Instructions to follow — Repeat the stretch of entries below from the line with "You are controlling" through the line with "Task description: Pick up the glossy". Include both ends and add nothing.

++++ Supplied entries ++++

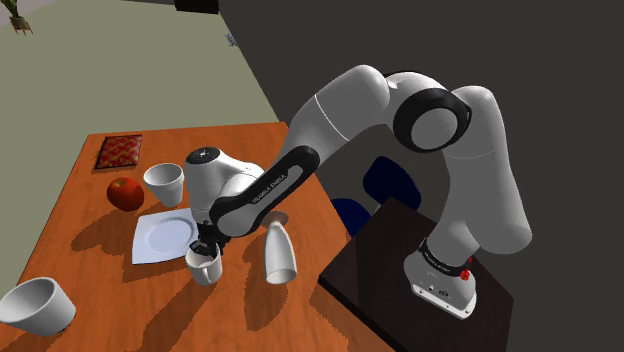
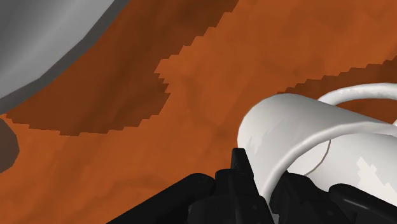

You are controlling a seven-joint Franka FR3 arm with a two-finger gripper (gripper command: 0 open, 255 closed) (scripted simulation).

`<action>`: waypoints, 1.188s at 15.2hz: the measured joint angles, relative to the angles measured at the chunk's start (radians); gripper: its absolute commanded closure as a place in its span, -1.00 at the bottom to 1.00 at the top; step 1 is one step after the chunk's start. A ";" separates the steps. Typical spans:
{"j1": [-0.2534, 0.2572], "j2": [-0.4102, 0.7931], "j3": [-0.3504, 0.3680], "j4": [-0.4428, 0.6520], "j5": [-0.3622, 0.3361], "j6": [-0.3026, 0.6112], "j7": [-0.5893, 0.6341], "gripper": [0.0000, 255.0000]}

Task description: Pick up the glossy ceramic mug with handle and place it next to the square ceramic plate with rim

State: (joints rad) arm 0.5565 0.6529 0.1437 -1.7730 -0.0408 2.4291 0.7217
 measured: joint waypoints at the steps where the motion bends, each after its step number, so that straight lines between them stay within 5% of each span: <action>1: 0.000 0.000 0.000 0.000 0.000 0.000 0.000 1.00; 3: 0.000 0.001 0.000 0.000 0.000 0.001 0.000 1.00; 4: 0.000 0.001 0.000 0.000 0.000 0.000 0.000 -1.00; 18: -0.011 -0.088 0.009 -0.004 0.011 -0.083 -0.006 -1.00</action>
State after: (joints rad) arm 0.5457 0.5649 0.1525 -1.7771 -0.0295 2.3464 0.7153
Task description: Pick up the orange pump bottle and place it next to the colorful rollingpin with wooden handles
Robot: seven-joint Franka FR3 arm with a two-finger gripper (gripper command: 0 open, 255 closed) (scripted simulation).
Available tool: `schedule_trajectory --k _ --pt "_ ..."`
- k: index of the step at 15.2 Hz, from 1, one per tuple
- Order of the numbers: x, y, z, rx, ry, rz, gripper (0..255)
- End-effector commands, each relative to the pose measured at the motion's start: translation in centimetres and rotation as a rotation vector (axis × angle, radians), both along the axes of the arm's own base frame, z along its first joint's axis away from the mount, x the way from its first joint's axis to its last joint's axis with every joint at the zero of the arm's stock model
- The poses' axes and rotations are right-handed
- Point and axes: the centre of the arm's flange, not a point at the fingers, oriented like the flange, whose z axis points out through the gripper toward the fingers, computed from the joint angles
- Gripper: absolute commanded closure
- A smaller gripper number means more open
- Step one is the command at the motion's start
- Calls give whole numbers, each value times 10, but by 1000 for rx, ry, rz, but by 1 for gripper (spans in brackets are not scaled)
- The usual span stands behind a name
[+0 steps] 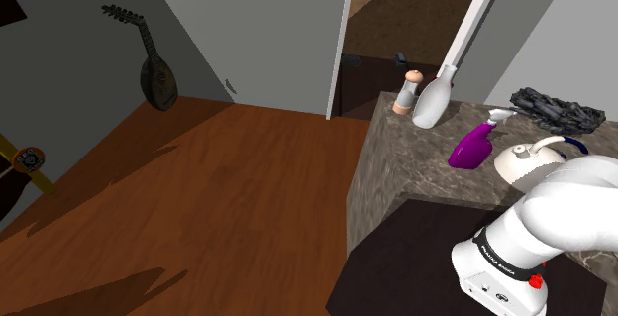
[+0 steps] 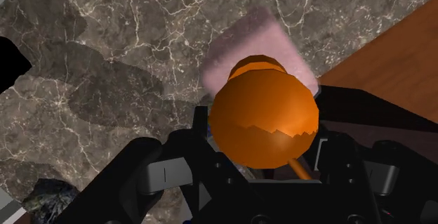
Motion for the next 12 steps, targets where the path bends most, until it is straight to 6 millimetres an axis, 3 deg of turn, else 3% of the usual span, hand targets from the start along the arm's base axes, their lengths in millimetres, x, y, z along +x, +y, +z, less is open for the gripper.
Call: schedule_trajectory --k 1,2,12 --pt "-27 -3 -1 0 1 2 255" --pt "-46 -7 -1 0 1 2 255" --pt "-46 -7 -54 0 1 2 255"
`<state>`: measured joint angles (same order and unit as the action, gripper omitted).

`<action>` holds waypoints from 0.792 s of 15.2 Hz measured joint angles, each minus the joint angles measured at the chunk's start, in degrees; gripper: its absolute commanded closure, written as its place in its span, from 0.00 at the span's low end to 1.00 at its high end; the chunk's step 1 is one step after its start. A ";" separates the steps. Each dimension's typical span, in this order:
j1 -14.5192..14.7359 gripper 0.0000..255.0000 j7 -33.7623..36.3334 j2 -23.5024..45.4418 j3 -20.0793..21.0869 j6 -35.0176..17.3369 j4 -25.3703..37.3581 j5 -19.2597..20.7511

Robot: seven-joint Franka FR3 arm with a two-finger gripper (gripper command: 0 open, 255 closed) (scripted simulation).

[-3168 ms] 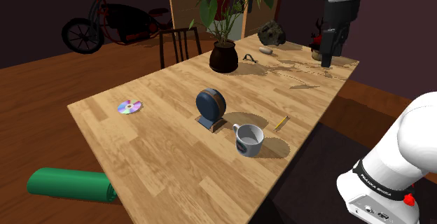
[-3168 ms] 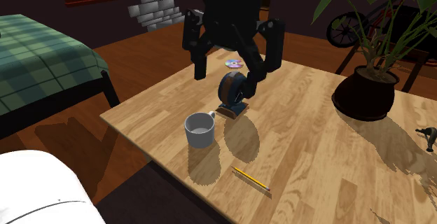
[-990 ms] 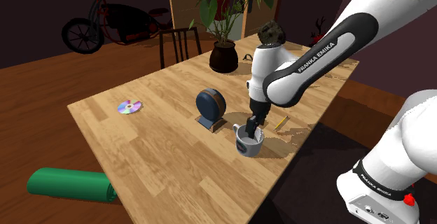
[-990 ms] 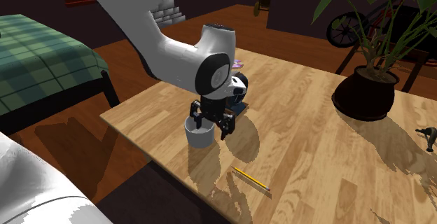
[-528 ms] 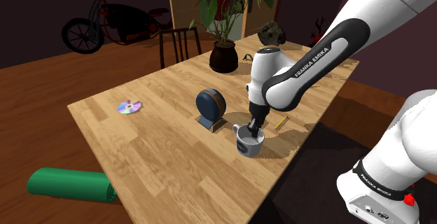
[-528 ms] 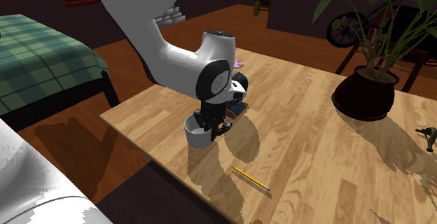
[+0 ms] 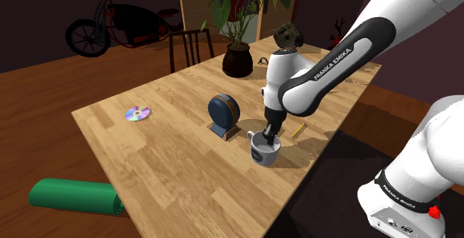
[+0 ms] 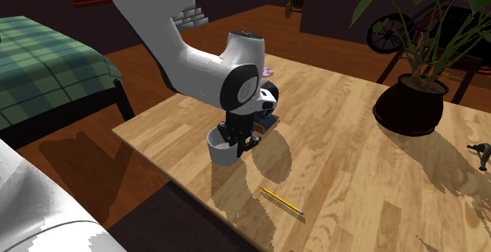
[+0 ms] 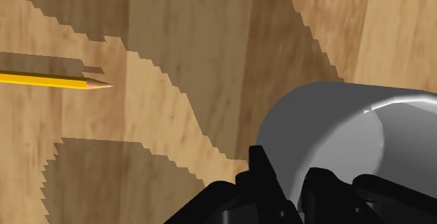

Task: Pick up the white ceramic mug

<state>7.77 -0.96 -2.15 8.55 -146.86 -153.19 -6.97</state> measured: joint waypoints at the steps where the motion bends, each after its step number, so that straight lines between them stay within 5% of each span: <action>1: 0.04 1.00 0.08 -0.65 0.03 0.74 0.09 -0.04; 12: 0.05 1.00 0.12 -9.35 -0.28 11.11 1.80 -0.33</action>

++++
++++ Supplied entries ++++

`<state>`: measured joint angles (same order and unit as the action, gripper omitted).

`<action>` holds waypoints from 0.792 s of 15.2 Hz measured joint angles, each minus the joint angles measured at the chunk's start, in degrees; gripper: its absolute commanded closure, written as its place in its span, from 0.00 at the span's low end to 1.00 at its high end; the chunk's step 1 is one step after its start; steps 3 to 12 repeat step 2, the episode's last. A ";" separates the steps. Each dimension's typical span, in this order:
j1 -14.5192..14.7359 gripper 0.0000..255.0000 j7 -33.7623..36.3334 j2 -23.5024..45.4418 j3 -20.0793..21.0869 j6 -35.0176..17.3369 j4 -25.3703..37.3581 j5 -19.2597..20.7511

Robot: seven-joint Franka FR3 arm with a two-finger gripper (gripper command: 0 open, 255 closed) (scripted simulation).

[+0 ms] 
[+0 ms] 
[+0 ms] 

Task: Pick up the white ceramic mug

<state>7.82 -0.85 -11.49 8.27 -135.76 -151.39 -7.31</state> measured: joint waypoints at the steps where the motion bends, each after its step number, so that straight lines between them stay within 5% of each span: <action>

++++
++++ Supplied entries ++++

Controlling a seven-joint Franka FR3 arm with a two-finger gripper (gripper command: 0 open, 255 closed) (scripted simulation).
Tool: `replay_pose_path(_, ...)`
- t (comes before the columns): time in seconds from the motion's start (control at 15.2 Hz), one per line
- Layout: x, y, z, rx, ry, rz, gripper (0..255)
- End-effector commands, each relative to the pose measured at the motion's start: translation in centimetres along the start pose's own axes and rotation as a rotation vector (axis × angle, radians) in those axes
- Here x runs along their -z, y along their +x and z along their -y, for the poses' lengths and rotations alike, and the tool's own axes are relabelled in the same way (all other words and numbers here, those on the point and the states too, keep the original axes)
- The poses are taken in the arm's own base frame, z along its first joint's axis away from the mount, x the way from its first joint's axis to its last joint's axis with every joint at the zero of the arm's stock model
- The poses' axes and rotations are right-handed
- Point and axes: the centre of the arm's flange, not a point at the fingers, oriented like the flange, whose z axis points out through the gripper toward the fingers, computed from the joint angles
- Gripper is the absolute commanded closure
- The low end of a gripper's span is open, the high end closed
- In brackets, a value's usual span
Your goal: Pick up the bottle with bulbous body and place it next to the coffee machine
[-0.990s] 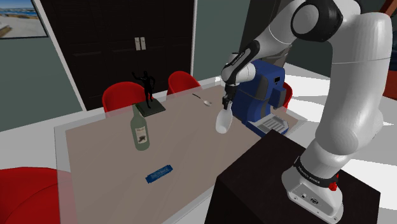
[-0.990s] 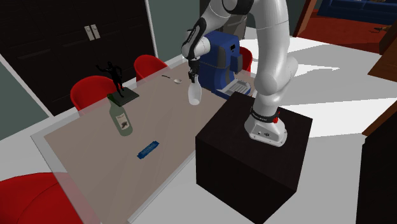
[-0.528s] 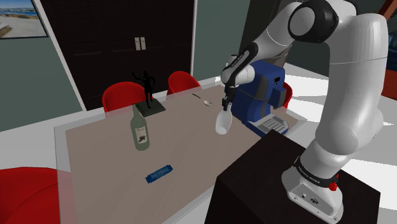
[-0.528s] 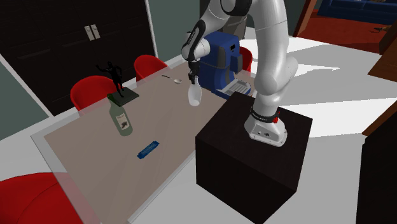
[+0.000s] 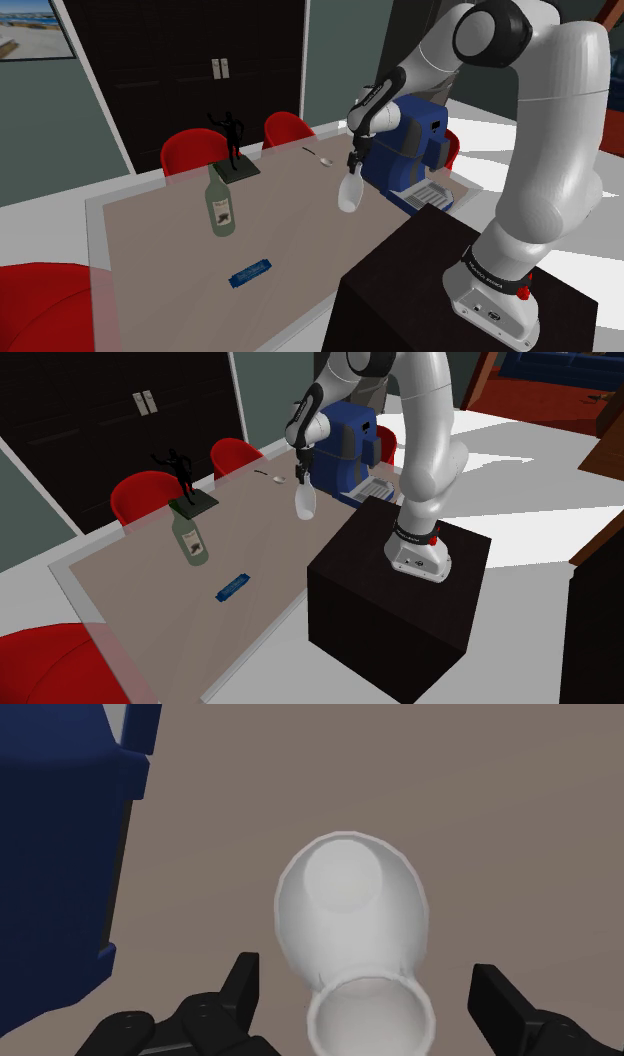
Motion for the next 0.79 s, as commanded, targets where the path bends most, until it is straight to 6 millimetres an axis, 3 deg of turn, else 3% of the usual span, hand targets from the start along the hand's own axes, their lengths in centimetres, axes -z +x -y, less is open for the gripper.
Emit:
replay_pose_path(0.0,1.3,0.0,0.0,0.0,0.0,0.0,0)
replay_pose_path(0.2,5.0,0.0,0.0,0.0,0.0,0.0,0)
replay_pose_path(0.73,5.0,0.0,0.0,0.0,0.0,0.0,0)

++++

Result of this task —
You are controlling a seven-joint Franka FR3 arm with a two-finger gripper (gripper command: 0 open, 255 closed) (scripted simulation).

`<action>`: waypoints, 1.188s at 15.2hz: the measured joint angles, relative to the angles measured at the chunk's start (radians); gripper: its absolute commanded closure as a place in its span, -1.00 at the bottom to 1.00 at the top; step 1 is one step after the chunk's start. A ";" separates the steps. Typical spans:
{"j1": [-0.2534, 0.2572], "j2": [-0.4102, 0.7931], "j3": [-0.3504, 0.3680], "j4": [-0.4428, 0.6520], "j5": [-0.3622, 0.3361], "j6": [-0.3026, 0.6112], "j7": [-0.5893, 0.6341], "gripper": [0.0000, 255.0000]}

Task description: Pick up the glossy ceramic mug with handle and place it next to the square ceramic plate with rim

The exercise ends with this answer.